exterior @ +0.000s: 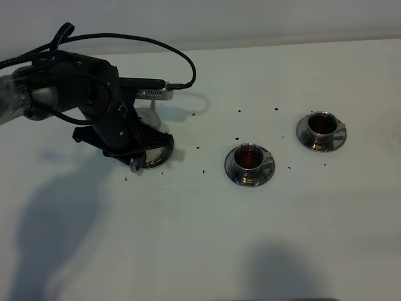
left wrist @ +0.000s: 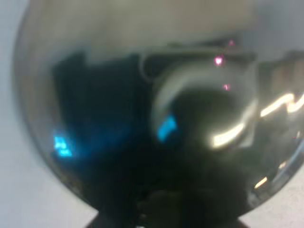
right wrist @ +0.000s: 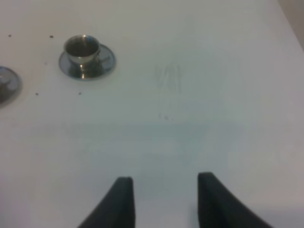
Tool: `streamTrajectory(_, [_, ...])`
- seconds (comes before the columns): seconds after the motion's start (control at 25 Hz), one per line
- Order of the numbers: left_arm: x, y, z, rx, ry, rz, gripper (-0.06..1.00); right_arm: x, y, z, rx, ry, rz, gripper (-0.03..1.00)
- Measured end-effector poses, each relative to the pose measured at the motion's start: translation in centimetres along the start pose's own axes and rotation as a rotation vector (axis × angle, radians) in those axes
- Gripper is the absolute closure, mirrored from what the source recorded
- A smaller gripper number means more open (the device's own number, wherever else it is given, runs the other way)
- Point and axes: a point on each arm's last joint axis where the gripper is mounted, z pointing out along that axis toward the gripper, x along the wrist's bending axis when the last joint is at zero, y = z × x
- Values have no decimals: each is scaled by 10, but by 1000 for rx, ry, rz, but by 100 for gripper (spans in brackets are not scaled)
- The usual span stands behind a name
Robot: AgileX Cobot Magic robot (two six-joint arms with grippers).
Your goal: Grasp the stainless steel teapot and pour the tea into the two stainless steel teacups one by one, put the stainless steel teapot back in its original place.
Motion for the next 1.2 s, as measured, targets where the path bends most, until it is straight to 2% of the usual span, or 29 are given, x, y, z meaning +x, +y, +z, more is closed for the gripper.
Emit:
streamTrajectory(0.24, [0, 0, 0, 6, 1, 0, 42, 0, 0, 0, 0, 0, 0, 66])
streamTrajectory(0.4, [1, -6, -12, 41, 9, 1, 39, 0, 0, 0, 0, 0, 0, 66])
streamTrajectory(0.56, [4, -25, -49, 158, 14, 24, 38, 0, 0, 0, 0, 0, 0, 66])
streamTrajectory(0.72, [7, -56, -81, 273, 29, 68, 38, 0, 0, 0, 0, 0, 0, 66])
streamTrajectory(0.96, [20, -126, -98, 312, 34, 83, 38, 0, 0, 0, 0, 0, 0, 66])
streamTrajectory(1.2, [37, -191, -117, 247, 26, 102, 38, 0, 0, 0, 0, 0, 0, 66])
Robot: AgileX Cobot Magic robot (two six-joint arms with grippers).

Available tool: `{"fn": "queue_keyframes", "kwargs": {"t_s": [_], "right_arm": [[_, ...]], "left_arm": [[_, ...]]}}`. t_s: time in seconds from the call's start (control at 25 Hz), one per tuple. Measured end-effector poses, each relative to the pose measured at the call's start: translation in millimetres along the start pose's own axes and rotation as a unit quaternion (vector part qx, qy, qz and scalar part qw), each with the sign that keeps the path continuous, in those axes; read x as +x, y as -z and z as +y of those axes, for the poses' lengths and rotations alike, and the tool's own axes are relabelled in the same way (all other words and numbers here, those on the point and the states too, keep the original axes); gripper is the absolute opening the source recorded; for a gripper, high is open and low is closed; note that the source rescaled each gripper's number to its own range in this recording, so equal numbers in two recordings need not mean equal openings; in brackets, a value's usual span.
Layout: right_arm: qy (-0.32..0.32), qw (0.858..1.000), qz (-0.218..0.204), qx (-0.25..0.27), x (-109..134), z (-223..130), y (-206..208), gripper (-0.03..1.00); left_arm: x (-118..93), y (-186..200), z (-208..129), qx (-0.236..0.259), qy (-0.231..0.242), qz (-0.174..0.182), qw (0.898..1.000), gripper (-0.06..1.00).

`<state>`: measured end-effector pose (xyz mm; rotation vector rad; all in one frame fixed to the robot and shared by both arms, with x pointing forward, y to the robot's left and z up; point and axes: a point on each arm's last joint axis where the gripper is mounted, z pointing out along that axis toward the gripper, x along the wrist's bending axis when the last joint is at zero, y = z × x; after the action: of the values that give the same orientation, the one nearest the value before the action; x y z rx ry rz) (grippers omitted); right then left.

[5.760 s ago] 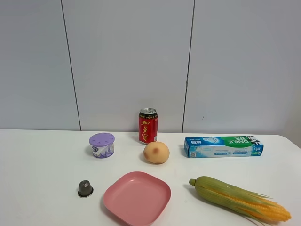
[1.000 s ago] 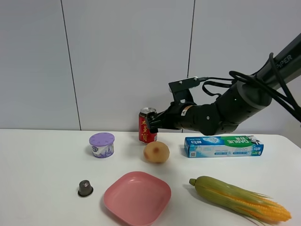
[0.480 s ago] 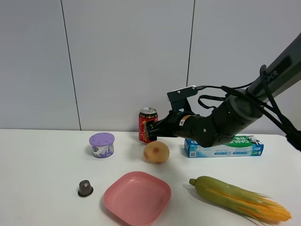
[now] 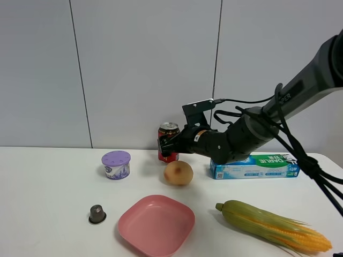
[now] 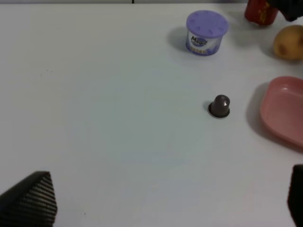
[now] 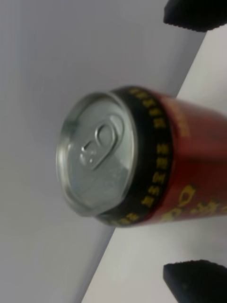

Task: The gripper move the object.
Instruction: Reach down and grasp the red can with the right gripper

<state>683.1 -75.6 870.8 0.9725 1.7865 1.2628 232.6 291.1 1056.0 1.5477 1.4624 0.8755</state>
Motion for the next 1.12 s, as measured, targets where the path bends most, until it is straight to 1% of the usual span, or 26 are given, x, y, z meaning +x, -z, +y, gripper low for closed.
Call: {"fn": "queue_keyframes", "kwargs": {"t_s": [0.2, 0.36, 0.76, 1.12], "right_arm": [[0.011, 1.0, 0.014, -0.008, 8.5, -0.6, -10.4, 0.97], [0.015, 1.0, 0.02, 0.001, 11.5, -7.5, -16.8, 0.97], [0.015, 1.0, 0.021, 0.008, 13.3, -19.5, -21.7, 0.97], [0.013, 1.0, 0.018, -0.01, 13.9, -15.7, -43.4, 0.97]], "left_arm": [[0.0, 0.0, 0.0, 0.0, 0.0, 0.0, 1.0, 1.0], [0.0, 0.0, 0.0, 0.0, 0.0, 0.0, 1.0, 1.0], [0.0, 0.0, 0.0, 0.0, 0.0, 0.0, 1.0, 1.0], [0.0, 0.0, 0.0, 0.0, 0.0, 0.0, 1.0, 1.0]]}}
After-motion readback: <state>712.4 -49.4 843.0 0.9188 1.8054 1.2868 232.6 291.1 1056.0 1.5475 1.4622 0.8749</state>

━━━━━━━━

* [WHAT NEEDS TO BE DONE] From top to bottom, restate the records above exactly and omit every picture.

* [OUTPUT OF THE TASK]
exterior @ +0.000s: 
left wrist @ +0.000s: 
right wrist @ +0.000s: 
Tool: `streamTrajectory(_, [_, ...])`
- seconds (comes before the columns): seconds after the motion's start (control at 25 Hz), one per line
- Order of the numbers: left_arm: x, y, z, rx, ry, rz, gripper (-0.06..1.00); right_arm: x, y, z, rx, ry, rz, gripper (-0.03..1.00)
- Measured end-effector poses, each relative to the pose measured at the motion's start: translation in centimetres along the start pose's own axes and rotation as a rotation vector (axis × angle, radians) in those axes
- Gripper is the absolute closure, mirrored from what the source recorded
- A smaller gripper number means more open (the device's own number, wherever else it is given, runs the other way)
- Point and axes: a point on each arm's last joint axis where the gripper is mounted, z pointing out along that axis toward the gripper, x along the wrist's bending axis when the last joint is at zero, y = z × x
- Values have no decimals: each is scaled by 10, but by 1000 for rx, ry, rz, but by 100 for gripper (spans in brackets are not scaled)
- The usual span stands behind a name
Robot: AgileX Cobot Magic robot (two six-joint arms with grippers).
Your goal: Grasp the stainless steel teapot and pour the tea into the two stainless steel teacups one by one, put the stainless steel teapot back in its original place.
Motion for the next 1.2 s, as measured, targets where the path bends most, until it is straight to 2% of the usual span, or 29 are given, x, y, z meaning +x, +y, +z, more is closed for the gripper.
Emit:
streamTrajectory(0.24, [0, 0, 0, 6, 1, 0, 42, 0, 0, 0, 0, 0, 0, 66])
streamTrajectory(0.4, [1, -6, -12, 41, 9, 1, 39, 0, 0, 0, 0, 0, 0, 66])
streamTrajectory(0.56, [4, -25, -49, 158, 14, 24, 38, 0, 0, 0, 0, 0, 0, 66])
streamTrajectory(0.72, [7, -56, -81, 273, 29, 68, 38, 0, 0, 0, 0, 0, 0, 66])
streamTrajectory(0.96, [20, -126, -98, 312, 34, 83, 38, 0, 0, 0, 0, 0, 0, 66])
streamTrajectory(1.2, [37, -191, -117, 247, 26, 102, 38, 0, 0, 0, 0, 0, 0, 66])
Robot: AgileX Cobot Magic robot (two six-joint arms with grippers).

Available tool: `{"fn": "queue_keyframes", "kwargs": {"t_s": [_], "right_arm": [[_, ...]], "left_arm": [[_, ...]]}}`. t_s: time in seconds from the call's start (control at 25 Hz), one per tuple. Measured end-effector poses, each relative to the pose measured at the call's start: translation in millimetres along the start pose's own axes and rotation as a unit quaternion (vector part qx, qy, qz and scalar part qw), each with the sign that keeps the path continuous, in those axes; read x as +x, y as -z and z as +y of those axes, for the poses' lengths and rotations alike, and the tool's own axes are relabelled in the same way (all other words and numbers here, those on the point and the states too, keep the original axes); gripper is the absolute opening the source recorded; for a gripper, high is open and low is closed; note that the source rescaled each gripper's number to its own range in this recording, so equal numbers in two recordings need not mean equal openings; in brackets, a value's usual span.
Layout: right_arm: qy (-0.32..0.32), qw (0.858..1.000), qz (-0.218..0.204), qx (-0.25..0.27), x (-109..134), z (-223..130), y (-206..208), gripper (-0.03..1.00); left_arm: x (-118..93), y (-186..200), z (-208..129), qx (-0.236..0.259), qy (-0.231..0.242), qz (-0.174..0.182), qw (0.898..1.000), gripper (-0.06..1.00).

`<state>`: measured end-effector pose (xyz mm; rotation vector rad; all in one frame fixed to the robot and shared by both arms, with x pointing forward, y to the robot's left and z up; point and axes: a point on each arm's last joint axis where the gripper is mounted, z pointing out along that axis toward the gripper, x along the wrist's bending axis when the last joint is at zero, y = z × x; after the action: of the values that give the same orientation, the one nearest the value before the action; x y z rx ry rz) (grippers omitted); right then left.

[5.760 s ago] 
[1.000 s ago] 
[0.480 s ago] 
[now] 
[now] 
[now] 

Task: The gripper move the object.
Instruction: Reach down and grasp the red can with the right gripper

<state>683.1 -75.6 870.8 0.9725 1.7865 1.2628 232.6 291.1 1056.0 1.5477 1.4624 0.8755</state>
Motion for the next 1.12 s, as measured, targets where the path bends most, until it is straight to 1% of the usual span, or 26 are given, x, y, z meaning +x, -z, +y, gripper low for closed.
Call: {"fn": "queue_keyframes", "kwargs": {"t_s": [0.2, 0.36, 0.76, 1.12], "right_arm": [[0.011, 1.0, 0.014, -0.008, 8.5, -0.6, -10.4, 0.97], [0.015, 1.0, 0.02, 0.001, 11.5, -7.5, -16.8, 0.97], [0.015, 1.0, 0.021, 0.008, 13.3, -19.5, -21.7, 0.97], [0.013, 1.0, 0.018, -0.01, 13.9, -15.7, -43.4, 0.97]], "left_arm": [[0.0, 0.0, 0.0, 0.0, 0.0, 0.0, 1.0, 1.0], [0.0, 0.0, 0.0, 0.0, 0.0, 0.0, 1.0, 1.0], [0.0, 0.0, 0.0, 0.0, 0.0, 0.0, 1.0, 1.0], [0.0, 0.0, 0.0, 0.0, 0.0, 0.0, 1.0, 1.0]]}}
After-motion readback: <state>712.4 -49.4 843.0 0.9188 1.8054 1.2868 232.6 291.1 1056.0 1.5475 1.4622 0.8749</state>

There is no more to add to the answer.